## Task description
Transcribe the listing that follows in full, exactly, and drop its images.

BEGIN Data below

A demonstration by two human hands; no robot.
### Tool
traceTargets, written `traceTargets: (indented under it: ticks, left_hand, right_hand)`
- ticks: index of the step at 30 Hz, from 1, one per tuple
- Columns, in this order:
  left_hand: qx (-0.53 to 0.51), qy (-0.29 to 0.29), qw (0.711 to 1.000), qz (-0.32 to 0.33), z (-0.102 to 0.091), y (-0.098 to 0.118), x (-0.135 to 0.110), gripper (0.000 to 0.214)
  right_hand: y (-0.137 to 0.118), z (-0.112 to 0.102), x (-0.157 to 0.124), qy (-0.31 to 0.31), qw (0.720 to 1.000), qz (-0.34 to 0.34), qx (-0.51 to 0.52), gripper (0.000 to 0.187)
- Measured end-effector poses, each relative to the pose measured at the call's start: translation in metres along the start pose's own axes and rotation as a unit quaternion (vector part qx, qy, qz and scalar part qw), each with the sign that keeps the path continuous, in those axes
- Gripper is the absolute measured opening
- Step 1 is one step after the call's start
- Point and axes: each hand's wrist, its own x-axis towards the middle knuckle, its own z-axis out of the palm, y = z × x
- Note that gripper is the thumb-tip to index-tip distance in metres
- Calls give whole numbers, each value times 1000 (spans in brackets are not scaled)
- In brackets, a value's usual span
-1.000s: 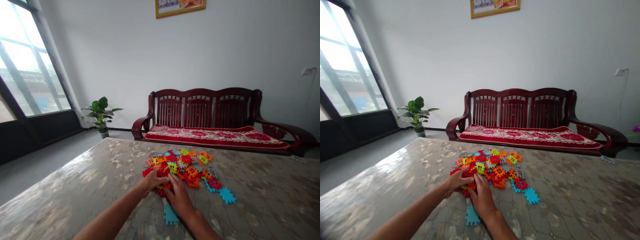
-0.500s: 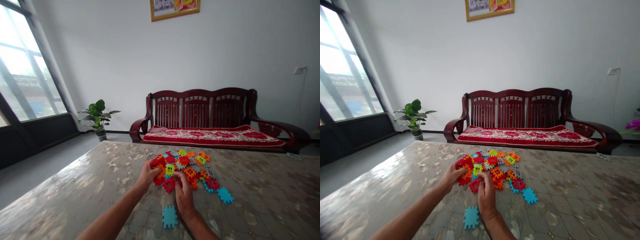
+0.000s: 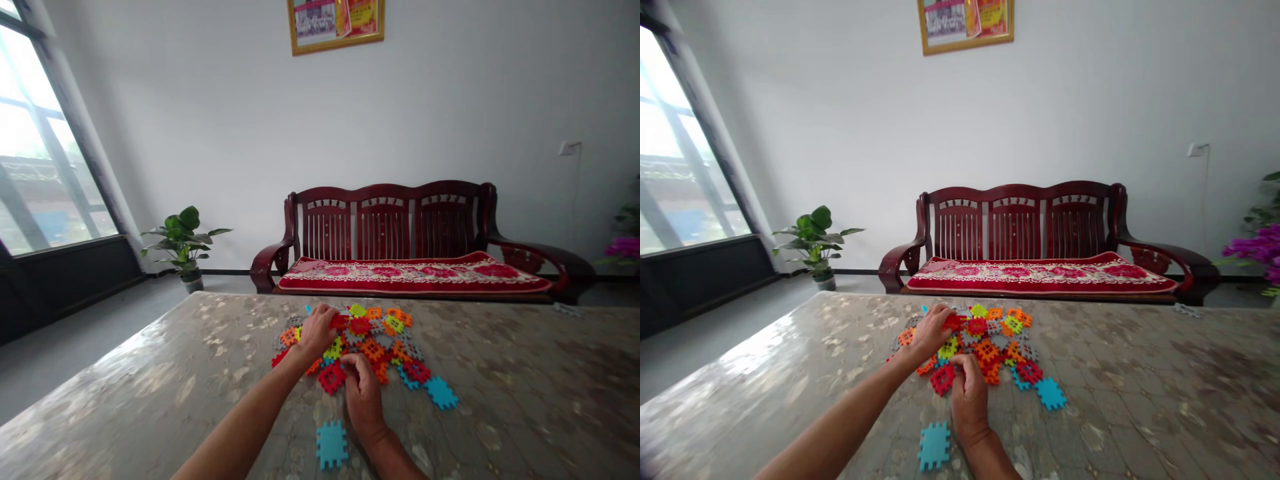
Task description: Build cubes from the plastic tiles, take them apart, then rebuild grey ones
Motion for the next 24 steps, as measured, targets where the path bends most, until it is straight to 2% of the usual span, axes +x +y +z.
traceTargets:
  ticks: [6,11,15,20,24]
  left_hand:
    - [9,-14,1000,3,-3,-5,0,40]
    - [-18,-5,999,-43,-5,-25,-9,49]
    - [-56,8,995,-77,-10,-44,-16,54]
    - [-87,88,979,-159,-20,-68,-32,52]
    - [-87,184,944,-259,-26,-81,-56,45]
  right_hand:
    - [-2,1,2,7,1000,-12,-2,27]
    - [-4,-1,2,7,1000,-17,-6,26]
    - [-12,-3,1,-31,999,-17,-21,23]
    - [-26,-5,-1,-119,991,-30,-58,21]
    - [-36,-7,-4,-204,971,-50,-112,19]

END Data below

## Worked solution
A demonstration by two human hands; no robot.
### Tool
traceTargets, written `traceTargets: (indented under it: ticks, left_hand, right_hand)`
- ticks: index of the step at 30 Hz, from 1, one per tuple
- Columns, in this order:
  left_hand: qx (-0.53 to 0.51), qy (-0.29 to 0.29), qw (0.711 to 1.000), qz (-0.32 to 0.33), z (-0.102 to 0.091), y (-0.098 to 0.118), x (-0.135 to 0.110), gripper (0.000 to 0.214)
  right_hand: y (-0.137 to 0.118), z (-0.112 to 0.102), x (-0.157 to 0.124), qy (-0.31 to 0.31), qw (0.720 to 1.000), qz (-0.34 to 0.34), qx (-0.51 to 0.52), gripper (0.000 to 0.187)
- Measured end-effector poses, each relative to the pose measured at the call's start: translation in metres along the start pose's own axes and rotation as a unit quaternion (vector part qx, qy, qz and scalar part qw), each with the sign that keeps the path continuous, in those axes
- Gripper is the absolute measured opening
- Step 1 is one step after the call's start
- Point and axes: each hand's wrist, its own x-axis towards the middle knuckle, its own z-axis out of the palm, y = z × x
- Note that gripper is the thumb-tip to index-tip distance in metres
- Calls give whole numbers, each value times 1000 (spans in brackets are not scaled)
- In brackets, a value's usual span
-1.000s: 
-0.500s: 
+0.000s: 
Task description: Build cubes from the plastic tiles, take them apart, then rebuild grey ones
Motion for the next 24 steps, as measured, targets where the path bends most, until it is straight to 2% of the usual span, axes +x +y +z.
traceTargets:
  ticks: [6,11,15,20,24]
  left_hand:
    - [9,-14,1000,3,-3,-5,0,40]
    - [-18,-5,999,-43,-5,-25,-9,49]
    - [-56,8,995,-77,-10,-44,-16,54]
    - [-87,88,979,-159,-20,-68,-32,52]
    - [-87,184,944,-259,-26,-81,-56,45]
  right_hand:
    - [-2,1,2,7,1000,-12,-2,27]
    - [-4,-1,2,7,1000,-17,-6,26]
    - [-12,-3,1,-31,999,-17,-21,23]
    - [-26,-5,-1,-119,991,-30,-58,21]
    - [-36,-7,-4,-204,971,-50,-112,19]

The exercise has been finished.